Instructions for the task = Every line in the data below that includes "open" belongs in the answer, copied as it stands.

Data provided =
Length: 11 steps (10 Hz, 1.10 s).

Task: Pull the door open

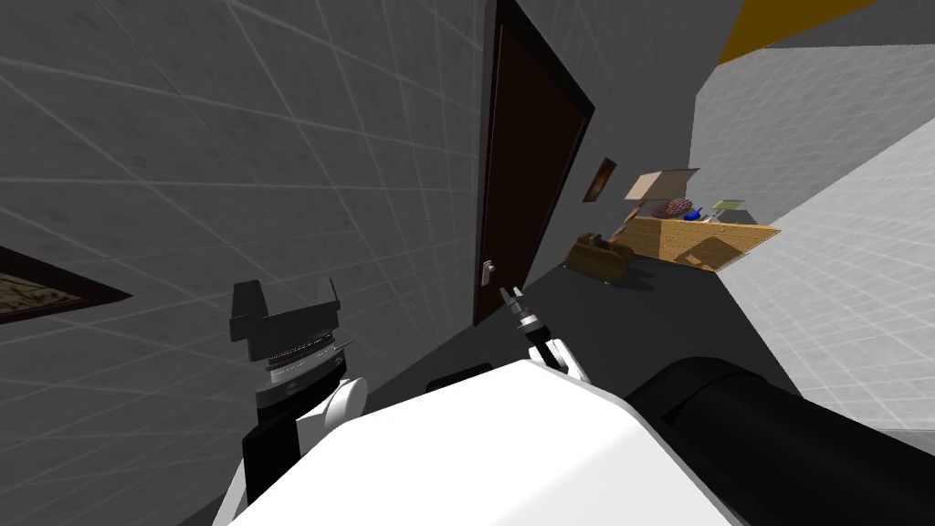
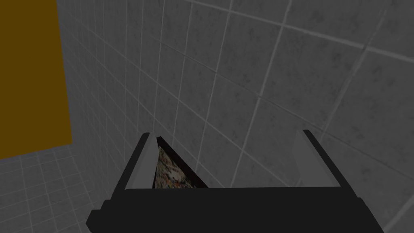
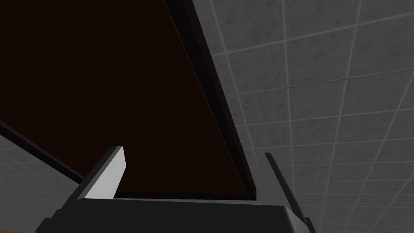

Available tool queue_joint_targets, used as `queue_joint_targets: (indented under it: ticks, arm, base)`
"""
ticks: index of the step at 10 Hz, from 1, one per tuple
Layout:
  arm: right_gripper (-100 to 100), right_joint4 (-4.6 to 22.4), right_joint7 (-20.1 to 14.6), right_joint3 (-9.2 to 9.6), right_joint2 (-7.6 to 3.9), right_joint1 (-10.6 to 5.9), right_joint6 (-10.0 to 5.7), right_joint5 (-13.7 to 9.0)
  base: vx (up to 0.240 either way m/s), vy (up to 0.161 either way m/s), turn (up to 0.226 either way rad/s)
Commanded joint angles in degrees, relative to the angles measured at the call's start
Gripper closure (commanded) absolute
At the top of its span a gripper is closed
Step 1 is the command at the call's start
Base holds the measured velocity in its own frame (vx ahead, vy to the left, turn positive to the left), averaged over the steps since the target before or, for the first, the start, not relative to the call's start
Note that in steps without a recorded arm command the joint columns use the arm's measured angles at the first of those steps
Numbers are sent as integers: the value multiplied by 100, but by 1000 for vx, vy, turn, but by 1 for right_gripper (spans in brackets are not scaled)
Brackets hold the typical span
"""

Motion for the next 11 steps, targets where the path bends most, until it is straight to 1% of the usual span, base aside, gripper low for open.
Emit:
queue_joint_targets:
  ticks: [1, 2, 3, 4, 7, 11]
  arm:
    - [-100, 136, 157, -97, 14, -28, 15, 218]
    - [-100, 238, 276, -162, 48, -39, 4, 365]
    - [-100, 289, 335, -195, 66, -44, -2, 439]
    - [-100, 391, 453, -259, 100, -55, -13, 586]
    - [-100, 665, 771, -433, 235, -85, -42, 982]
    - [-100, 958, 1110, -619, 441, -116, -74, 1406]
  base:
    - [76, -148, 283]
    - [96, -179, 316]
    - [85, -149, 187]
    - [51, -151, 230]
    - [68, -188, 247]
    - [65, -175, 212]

Output for this exercise =
Task: Pull the door open
Motion for the next 11 steps, targets where the path bends most, until it is straight to 1% of the usual span, base aside, gripper low for open.

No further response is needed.